The Strategic Implication
For the each-way bettor, the fraction creates a clear incentive to focus on handicap races. The maths is straightforward: one-quarter terms on a handicap with twelve or more runners gives you both a higher fraction and (in the sixteen-plus bracket) an extra qualifying place compared to a non-handicap of similar size. The place part of your each-way bet is measurably more valuable in a handicap.
This does not mean you should bet exclusively on handicaps — the competitive nature of those races means picking the right horse is harder, and the larger fields mean longer average odds and lower individual strike rates. But it does mean that when you are evaluating an each-way bet, the fraction should be one of the first things you check.

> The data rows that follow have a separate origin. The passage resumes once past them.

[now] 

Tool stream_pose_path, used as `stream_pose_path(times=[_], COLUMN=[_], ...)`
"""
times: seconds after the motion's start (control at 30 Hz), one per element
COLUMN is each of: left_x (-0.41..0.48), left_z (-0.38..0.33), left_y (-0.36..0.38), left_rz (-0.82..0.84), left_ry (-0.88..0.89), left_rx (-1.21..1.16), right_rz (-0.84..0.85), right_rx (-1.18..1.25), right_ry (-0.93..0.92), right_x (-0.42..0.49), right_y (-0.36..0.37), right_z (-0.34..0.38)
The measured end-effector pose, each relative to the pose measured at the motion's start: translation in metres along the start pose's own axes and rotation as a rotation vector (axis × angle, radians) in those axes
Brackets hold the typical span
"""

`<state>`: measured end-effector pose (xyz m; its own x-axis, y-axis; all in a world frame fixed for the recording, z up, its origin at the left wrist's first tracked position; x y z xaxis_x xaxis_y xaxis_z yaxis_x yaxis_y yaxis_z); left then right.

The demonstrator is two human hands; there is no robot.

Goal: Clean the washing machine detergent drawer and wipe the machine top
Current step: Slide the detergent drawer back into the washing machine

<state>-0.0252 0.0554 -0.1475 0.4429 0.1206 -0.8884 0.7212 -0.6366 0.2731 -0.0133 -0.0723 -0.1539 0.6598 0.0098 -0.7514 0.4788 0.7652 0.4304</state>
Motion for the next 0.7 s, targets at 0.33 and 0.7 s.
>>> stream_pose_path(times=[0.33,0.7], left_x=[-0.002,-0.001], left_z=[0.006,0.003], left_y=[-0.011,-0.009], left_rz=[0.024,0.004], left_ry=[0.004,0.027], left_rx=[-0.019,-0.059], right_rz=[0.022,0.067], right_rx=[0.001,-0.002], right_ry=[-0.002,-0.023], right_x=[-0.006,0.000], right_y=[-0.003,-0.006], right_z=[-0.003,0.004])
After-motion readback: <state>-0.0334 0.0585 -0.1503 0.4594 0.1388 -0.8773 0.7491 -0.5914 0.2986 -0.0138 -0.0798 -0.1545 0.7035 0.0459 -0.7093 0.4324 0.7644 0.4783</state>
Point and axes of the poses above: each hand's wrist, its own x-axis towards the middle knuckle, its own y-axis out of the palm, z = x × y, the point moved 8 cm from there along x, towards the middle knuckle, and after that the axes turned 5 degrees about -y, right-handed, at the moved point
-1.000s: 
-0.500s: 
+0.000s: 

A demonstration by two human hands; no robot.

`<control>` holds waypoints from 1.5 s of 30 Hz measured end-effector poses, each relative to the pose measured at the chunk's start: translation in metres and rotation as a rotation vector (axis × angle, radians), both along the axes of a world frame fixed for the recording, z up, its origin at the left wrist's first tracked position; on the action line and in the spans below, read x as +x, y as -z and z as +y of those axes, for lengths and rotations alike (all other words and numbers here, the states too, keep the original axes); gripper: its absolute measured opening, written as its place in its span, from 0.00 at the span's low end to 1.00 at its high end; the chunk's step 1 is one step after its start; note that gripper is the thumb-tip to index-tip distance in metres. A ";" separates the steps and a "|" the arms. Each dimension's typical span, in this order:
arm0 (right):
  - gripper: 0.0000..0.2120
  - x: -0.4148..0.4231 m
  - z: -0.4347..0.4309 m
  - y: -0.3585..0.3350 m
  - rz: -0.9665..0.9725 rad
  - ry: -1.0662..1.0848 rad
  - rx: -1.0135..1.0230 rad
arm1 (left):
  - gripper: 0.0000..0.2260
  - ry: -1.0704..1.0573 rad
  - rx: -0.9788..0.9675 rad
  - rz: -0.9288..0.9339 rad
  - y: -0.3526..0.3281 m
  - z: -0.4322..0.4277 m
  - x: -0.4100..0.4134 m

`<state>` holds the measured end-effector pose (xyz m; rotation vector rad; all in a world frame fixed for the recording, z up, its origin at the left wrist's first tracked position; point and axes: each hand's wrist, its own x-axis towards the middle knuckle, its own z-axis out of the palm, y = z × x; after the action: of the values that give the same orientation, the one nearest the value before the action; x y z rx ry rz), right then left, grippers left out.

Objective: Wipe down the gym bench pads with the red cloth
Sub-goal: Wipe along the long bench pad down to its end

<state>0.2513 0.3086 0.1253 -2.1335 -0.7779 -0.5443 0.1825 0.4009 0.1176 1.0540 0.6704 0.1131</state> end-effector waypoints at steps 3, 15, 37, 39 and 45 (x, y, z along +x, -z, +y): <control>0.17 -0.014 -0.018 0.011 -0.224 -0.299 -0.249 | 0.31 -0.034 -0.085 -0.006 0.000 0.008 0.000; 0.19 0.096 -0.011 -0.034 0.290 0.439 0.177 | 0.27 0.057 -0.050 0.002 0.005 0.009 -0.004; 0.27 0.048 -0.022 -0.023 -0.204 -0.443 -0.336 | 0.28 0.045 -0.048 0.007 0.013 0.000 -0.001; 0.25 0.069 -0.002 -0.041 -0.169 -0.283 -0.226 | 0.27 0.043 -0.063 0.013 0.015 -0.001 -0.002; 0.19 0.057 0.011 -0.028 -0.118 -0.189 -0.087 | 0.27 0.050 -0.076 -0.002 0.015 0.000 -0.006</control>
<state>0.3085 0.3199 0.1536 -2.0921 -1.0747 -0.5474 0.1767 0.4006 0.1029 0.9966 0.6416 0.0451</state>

A horse at 10/1 in a twelve-runner handicap (three places, 1/4) gives a place return of £35 on £10. The same horse at 10/1 in a ten-runner non-handicap (three places, 1/5) returns £30. The horse has not changed; the race type has.
Premier meetings tend to produce the largest handicap fields. BHA data for 2026 shows average field sizes of 11.02 on the Flat and 9.41 over jumps at Premier fixtures, compared to 8.65 and 7.63 at Core meetings. Cheltenham Festival, Ascot’s Heritage Handicaps, and the Grand National card are the obvious hunting grounds for one-quarter terms at their most generous — four places in fields that regularly exceed twenty runners. A punter who systematically targets these fixtures for each-way activity is not just chasing excitement; they are selecting the place fraction that delivers 25% more return on every qualifying finish.
Edge Cases to Watch
Non-runners can shift the fraction after you have placed your bet. If a handicap field drops from twelve to eleven runners between declaration and the off, the terms change from three places at one-quarter to three places at one-fifth. That single withdrawal costs you the higher fraction on every possible place finish. Monitoring late non-runners — particularly in races that sit close to a threshold — is essential if you want the fraction you planned for.
Enhanced place terms from bookmakers can also override the standard fraction. A bookmaker offering seven places on the Grand National might reduce the fraction to one-fifth or even lower to offset the additional positions. The headline — more places — looks attractive, but the reduced fraction means each place pays less. Whether the trade-off is worthwhile depends on the specific numbers, and the only way to know is to run the calculation at both the standard and enhanced terms before deciding which offer to take.
The fraction is a small number — a quarter versus a fifth — but it drives a 25% difference in every place payout you collect. Over the course of a year’s betting, that is a lever worth understanding and, where possible, deliberately seeking out.